Dalam tiap jengkal, ingin rasanya kusetubuhi kalimat lembut yang keluar dari mulutmu, Tuan. Untaian kalimat yang bercucuran bak keringat para petani di desaku. namun sayang, tiap kali kuingin melakukan itu selalu saja kudapati kata menjelma asap yang terbuang seperti bayi-bayi hasil onani.Â
Oh, inikah tanda kalau kalau Tuan belum tuntas mengeja silsilah matahari? Ataukah tanda bahwa Tuan ingin agar kita sama sama tenggelam dalam lantunan adzan para pendengki seperti Tuan?

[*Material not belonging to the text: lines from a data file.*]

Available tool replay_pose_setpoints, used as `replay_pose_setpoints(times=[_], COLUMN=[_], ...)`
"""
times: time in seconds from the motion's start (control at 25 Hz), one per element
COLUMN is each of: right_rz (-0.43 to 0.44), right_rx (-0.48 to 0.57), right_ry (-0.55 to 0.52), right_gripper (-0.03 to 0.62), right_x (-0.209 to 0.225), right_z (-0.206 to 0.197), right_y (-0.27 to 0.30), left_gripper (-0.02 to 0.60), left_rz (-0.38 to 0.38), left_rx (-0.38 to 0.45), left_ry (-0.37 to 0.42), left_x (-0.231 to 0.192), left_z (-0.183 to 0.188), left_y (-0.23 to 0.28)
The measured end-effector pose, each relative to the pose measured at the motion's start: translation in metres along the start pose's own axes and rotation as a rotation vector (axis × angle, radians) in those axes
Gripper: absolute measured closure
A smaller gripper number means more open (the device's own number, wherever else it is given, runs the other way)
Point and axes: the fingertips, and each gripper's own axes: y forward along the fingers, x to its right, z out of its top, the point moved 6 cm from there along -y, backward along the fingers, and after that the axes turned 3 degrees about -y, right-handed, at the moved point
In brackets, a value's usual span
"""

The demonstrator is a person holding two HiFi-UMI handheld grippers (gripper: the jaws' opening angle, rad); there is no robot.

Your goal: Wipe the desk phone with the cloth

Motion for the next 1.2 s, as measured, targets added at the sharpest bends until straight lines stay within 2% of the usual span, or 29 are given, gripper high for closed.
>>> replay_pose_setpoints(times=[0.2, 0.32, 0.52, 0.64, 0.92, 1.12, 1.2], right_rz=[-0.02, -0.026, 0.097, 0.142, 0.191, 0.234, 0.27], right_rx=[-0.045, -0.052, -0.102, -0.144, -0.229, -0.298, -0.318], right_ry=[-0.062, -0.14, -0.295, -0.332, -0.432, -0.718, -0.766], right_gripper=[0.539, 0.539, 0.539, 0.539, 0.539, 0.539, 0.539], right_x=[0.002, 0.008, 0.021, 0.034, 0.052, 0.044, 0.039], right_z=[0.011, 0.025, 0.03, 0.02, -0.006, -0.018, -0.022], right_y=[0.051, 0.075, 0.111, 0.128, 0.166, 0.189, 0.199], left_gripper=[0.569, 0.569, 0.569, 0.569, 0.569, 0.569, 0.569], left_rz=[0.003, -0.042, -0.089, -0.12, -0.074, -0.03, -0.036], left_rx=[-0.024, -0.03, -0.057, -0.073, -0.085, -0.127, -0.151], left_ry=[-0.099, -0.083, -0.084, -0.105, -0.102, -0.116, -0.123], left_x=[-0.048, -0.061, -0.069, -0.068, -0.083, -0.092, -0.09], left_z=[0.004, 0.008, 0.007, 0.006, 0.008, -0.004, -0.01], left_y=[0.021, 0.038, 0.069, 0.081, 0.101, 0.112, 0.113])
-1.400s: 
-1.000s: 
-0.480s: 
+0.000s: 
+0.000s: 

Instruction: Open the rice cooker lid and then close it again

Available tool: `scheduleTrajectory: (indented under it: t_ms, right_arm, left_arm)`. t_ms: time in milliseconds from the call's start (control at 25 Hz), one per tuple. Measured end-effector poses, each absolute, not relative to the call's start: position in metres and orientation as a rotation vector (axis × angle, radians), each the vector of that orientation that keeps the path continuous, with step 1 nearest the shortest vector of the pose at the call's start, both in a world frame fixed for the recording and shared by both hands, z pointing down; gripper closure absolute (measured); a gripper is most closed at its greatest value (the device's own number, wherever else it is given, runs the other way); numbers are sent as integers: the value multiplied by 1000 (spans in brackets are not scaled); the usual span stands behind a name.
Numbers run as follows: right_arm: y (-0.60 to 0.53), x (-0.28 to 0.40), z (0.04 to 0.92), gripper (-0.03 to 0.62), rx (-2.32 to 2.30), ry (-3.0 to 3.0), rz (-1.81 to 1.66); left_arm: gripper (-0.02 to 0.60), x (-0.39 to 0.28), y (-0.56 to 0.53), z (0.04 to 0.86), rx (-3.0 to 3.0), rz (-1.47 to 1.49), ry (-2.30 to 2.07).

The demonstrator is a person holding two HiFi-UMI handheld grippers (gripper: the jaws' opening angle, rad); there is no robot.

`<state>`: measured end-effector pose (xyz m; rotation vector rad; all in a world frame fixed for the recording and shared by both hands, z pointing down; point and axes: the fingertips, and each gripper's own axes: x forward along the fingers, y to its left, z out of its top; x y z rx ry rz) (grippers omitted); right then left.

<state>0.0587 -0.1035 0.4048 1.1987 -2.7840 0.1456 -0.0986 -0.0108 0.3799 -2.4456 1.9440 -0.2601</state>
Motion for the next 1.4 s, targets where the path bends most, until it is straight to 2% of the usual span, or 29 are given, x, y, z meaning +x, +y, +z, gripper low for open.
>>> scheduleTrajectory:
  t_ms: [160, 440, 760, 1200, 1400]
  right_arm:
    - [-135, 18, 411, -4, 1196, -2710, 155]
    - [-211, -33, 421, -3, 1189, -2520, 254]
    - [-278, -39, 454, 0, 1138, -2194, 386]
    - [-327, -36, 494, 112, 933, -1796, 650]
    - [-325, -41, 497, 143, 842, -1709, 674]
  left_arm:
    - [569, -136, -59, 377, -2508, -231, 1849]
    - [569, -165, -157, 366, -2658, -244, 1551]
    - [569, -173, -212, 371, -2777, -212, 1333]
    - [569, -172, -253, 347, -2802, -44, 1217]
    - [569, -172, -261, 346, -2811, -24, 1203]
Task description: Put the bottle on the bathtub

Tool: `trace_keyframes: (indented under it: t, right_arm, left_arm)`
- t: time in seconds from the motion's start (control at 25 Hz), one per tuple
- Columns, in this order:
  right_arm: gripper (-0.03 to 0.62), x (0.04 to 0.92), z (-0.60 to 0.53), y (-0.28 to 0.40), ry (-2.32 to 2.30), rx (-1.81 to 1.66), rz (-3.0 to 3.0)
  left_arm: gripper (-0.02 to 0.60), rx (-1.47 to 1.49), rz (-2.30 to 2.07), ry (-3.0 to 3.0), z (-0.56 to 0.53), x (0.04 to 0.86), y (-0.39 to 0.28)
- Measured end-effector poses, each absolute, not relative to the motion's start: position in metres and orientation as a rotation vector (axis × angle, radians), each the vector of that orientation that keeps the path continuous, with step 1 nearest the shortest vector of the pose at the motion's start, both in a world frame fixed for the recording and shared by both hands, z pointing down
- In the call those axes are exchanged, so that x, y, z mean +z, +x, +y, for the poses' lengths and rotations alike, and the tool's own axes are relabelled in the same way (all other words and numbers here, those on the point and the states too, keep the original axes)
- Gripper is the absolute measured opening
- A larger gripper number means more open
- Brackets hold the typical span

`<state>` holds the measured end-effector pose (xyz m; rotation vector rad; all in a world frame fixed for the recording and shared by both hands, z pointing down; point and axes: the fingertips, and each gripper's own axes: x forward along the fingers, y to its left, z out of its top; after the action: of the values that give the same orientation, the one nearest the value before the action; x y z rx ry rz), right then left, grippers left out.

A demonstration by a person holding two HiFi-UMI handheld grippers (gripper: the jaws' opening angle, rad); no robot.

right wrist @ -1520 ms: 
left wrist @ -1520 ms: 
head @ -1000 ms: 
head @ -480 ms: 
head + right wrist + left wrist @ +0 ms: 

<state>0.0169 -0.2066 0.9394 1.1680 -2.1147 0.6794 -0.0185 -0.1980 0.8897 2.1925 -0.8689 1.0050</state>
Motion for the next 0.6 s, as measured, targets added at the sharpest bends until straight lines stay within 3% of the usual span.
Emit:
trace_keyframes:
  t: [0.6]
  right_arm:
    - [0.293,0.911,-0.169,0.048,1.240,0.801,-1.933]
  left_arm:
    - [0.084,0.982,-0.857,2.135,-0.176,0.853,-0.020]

: tidak, Tuan, aku tlah memilih jalanku sendiri.
Jauh sebelum tuan bertutur aku tlah menemukan cara menangkap sepi jua menajamkan pisau dapur yang mulai berkarat ini. Adalah rahim puisi yang tlah memberiku kabar Tuan, bahwa kelak tebasan pedang Tuan akan meninggalkan luka yang menganga di negeri ini. Air mata kaum nestapa akan menjelma sungai-sungai seperti diksi yang mengalir dalam sajak sajak Taufik Ismail dan Chairil Anwar. Dzikir dan nyanyian mereka pun pasti jua akan menemukan jalan menuju cahaya-Nya meski Tuan mengirim sunyi untuk menyembunyikannya.
Sungguh Tuan, seiring lengkingan pilu ribuan camar di langit langit tanah Papua, aku yakin Tuan akan melipat lidah persis saat kita bersua di persimpangan jalan menuju keadilan-Nya itu. Bukankah waktu jua yang akan membuatku mahir memainkan pisau ini Tuan?